Exercise prompt: Although the entries contain pictures, repeat only their words, exactly as written.

Entries taken from a collection:
※ ※ ※

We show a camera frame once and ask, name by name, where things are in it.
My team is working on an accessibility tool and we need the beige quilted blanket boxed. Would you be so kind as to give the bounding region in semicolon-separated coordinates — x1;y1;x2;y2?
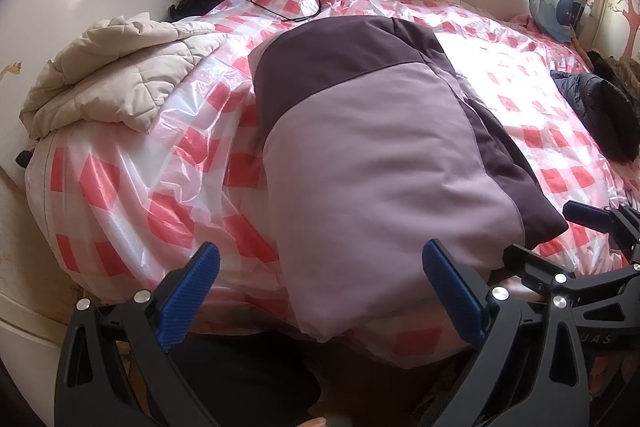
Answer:
20;12;228;140

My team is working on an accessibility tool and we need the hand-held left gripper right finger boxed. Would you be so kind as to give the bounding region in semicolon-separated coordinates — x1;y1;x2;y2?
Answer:
421;239;586;427

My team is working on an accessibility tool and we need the black puffer jacket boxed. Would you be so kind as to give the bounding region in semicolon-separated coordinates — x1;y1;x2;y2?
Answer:
550;69;640;165

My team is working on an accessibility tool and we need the purple hooded jacket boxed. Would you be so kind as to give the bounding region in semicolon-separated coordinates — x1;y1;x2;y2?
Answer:
247;16;568;343

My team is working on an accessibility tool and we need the red checked plastic bed cover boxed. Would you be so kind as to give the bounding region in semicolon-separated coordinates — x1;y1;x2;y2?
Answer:
25;0;640;358

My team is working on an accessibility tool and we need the dark fur-trimmed coat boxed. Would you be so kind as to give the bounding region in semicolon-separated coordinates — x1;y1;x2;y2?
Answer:
585;49;640;88

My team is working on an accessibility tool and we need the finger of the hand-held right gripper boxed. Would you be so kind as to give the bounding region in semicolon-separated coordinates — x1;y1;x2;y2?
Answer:
562;200;640;265
501;244;581;293

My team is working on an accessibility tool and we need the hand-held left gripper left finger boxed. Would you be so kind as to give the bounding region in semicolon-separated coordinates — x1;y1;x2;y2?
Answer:
54;241;222;427

※ ※ ※

Solution for this exercise:
We show a camera frame once and ask, name by name, where things are in it.
My team is working on an accessibility tool and we need the beige quilted blanket boxed. Would you be so kind as to give the bounding region in semicolon-separated coordinates — x1;y1;x2;y2?
Answer:
20;12;228;140

My team is working on an accessibility tool and we need the hand-held left gripper right finger boxed. Would you be so kind as to give the bounding region in semicolon-separated coordinates — x1;y1;x2;y2?
Answer:
421;239;586;427

My team is working on an accessibility tool and we need the black puffer jacket boxed. Would you be so kind as to give the bounding region in semicolon-separated coordinates — x1;y1;x2;y2?
Answer:
550;69;640;165

My team is working on an accessibility tool and we need the purple hooded jacket boxed. Would you be so kind as to give the bounding region in semicolon-separated coordinates — x1;y1;x2;y2?
Answer:
247;16;568;343

My team is working on an accessibility tool and we need the red checked plastic bed cover boxed. Would you be so kind as to give the bounding region in semicolon-separated coordinates — x1;y1;x2;y2?
Answer:
25;0;640;358

My team is working on an accessibility tool and we need the dark fur-trimmed coat boxed. Would you be so kind as to give the bounding region in semicolon-separated coordinates — x1;y1;x2;y2?
Answer:
585;49;640;88

My team is working on an accessibility tool and we need the finger of the hand-held right gripper boxed. Would you be so kind as to give the bounding region in semicolon-separated coordinates — x1;y1;x2;y2?
Answer:
562;200;640;265
501;244;581;293

My team is working on an accessibility tool and we need the hand-held left gripper left finger boxed. Would you be so kind as to give the bounding region in semicolon-separated coordinates — x1;y1;x2;y2?
Answer:
54;241;222;427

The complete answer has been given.